▶ RECORDS PROVIDED
################

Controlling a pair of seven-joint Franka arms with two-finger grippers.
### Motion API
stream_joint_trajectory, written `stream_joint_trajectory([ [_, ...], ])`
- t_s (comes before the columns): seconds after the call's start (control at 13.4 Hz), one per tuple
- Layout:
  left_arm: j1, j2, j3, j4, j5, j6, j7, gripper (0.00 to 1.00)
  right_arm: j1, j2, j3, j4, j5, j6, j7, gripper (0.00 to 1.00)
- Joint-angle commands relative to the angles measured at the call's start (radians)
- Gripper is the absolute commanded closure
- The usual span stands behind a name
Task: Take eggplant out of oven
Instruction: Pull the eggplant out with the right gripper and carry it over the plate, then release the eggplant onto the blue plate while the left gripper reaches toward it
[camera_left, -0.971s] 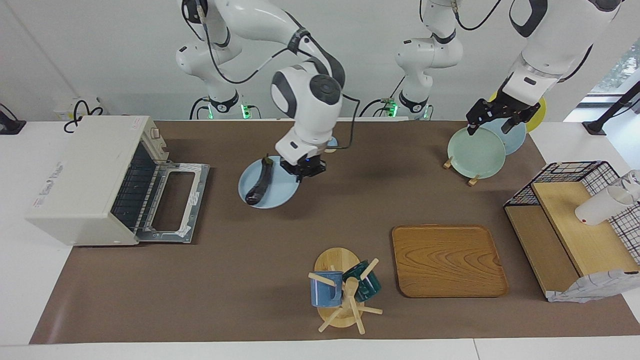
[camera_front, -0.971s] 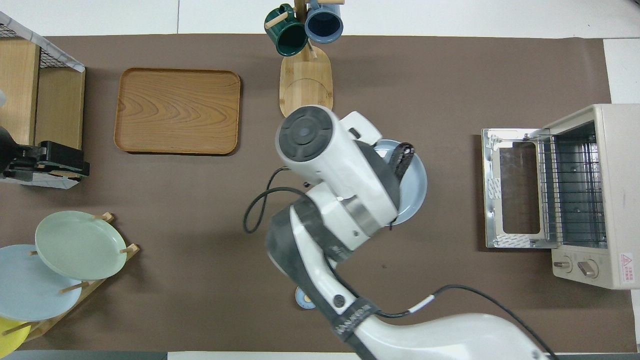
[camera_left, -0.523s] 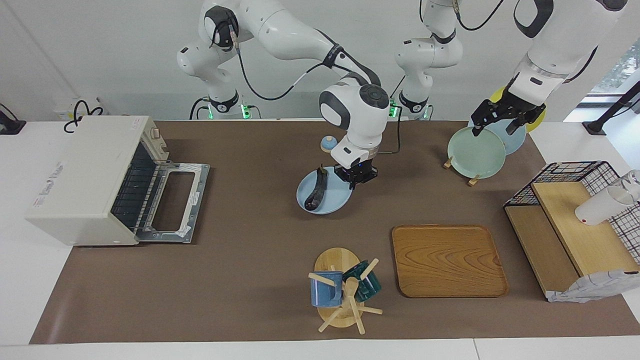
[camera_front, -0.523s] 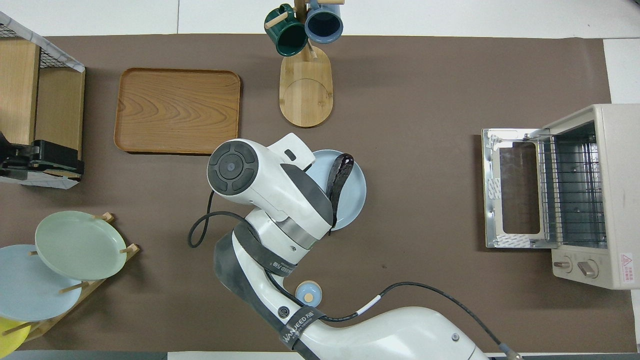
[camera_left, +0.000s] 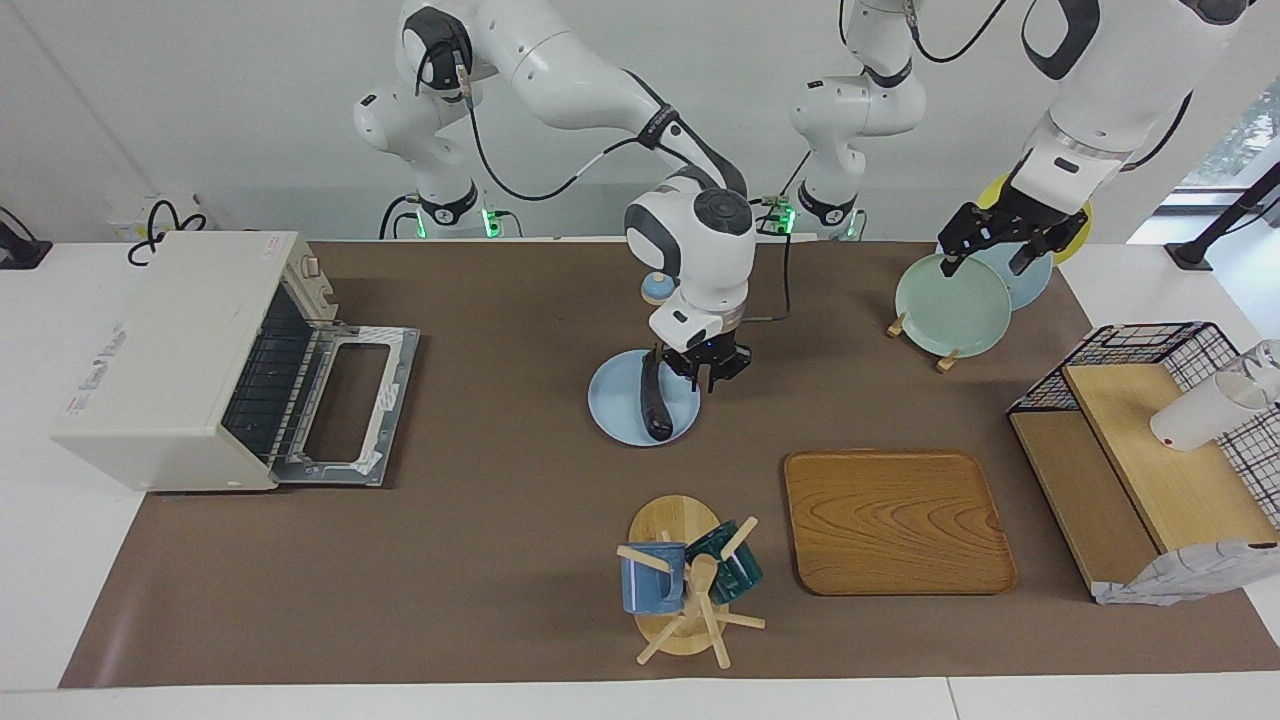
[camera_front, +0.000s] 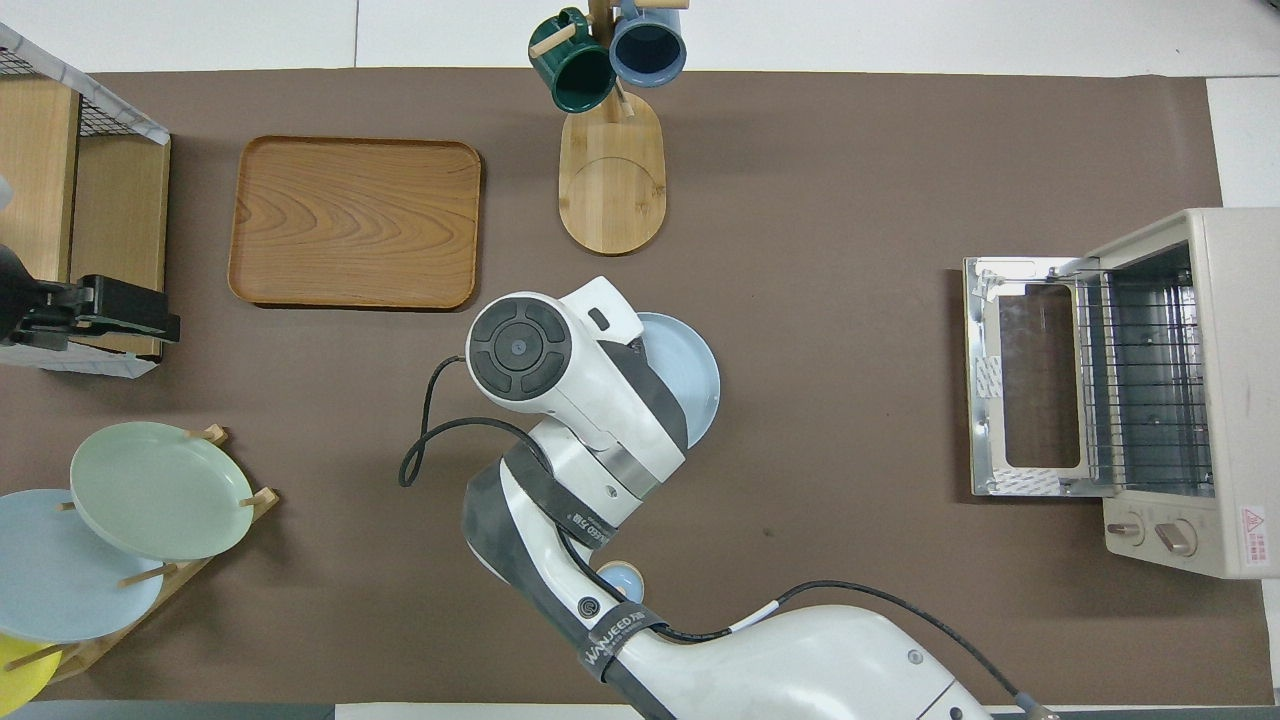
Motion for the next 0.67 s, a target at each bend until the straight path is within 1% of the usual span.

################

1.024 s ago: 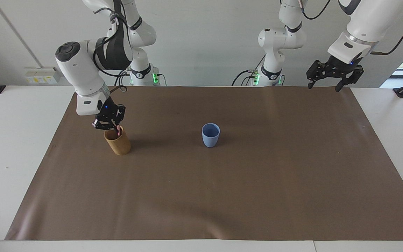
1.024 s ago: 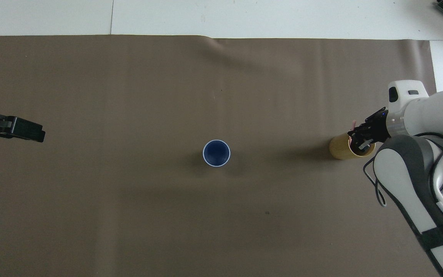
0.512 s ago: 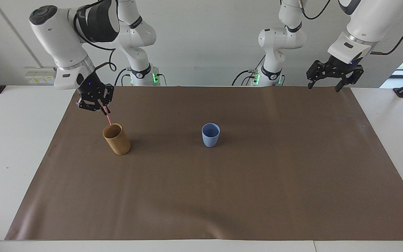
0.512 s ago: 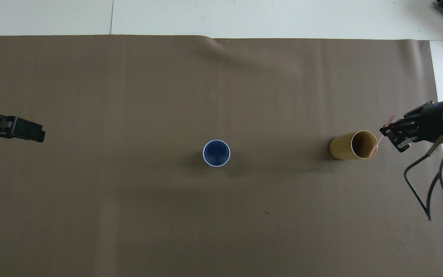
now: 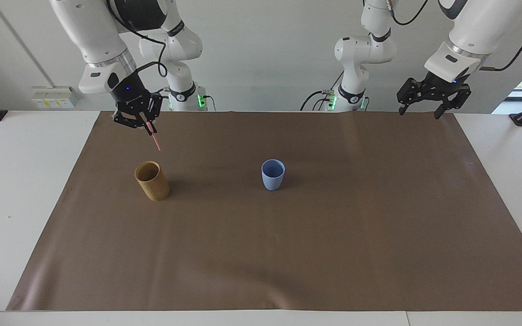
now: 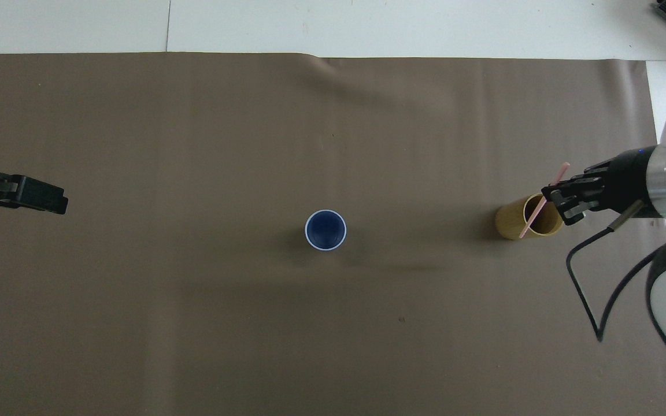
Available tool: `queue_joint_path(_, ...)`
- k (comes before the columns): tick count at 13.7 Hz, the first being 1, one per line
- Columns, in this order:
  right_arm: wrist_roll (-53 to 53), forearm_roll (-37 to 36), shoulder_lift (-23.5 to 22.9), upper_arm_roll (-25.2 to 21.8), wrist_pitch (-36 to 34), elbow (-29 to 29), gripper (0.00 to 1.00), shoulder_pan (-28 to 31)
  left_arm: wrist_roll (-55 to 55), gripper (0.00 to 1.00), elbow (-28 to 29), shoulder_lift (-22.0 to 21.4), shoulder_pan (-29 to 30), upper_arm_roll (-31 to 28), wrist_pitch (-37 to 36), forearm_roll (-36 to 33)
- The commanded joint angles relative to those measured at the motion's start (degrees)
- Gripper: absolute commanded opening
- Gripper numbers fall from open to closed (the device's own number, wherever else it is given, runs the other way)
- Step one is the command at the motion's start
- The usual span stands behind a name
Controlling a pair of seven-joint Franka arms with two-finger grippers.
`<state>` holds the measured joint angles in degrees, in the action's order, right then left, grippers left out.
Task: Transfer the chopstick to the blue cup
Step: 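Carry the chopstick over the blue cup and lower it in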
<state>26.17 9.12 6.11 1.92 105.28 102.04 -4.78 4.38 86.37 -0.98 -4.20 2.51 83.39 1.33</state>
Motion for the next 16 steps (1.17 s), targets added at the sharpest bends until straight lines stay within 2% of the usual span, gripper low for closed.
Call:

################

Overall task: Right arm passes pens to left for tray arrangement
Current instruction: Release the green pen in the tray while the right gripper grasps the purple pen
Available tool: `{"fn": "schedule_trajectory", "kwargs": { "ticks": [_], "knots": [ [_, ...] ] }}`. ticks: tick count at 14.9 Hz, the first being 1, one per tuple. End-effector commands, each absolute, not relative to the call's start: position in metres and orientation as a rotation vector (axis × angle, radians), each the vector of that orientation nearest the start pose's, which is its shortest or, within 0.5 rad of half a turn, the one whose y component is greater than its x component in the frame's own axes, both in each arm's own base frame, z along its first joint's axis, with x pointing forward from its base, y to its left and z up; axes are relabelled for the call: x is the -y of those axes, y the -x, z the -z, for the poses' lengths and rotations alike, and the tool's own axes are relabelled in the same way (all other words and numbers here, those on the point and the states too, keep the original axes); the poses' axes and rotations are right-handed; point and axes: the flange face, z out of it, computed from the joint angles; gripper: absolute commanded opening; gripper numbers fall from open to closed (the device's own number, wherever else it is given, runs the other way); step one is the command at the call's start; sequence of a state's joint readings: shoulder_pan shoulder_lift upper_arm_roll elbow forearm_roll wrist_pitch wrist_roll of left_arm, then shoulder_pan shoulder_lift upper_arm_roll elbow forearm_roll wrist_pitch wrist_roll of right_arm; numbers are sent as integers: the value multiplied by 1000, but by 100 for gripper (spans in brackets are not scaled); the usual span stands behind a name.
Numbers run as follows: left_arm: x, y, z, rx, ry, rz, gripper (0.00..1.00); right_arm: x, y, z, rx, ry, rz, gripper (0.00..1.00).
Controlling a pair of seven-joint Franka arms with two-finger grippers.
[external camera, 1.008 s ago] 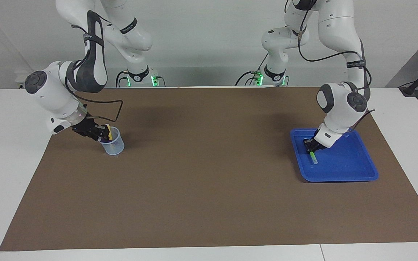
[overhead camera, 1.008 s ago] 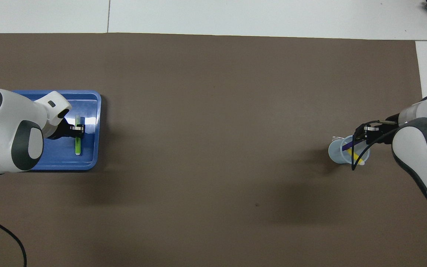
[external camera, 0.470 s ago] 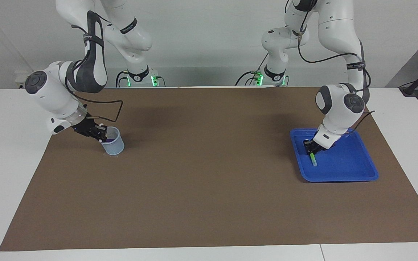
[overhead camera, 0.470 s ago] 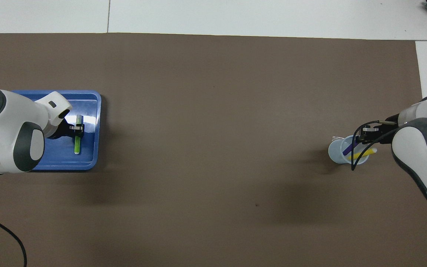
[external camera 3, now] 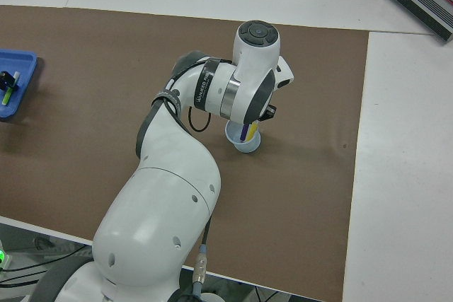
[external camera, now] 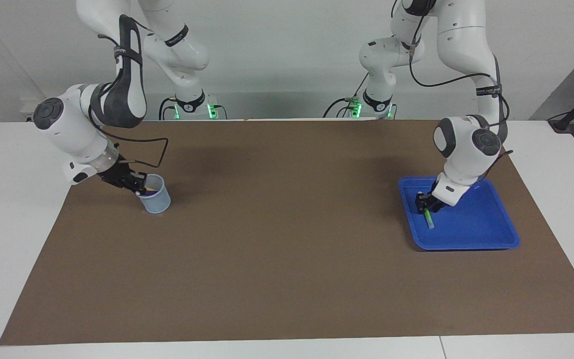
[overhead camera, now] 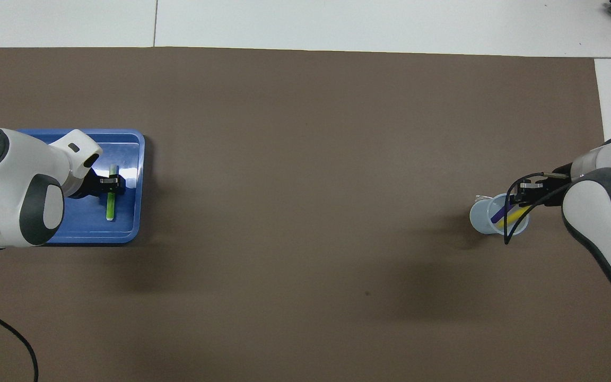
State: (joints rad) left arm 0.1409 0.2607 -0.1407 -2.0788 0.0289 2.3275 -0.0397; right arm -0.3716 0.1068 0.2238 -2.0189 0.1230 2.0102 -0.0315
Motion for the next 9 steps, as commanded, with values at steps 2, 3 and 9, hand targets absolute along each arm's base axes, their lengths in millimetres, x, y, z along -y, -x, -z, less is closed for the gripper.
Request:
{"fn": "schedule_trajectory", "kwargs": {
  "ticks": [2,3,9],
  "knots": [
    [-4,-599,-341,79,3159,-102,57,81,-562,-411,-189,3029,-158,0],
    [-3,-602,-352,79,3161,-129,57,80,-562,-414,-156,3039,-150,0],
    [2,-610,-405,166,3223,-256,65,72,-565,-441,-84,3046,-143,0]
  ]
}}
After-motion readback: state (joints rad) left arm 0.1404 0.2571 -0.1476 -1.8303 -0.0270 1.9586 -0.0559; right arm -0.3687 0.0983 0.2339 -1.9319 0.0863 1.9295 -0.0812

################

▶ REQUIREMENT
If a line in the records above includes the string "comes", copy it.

▶ SOLUTION
- t_s (comes before the columns): seconds after the call's start (control at 13.4 Hz), one per tuple
- k (comes before the columns): tick count at 13.7 Hz, the first being 1, one per line

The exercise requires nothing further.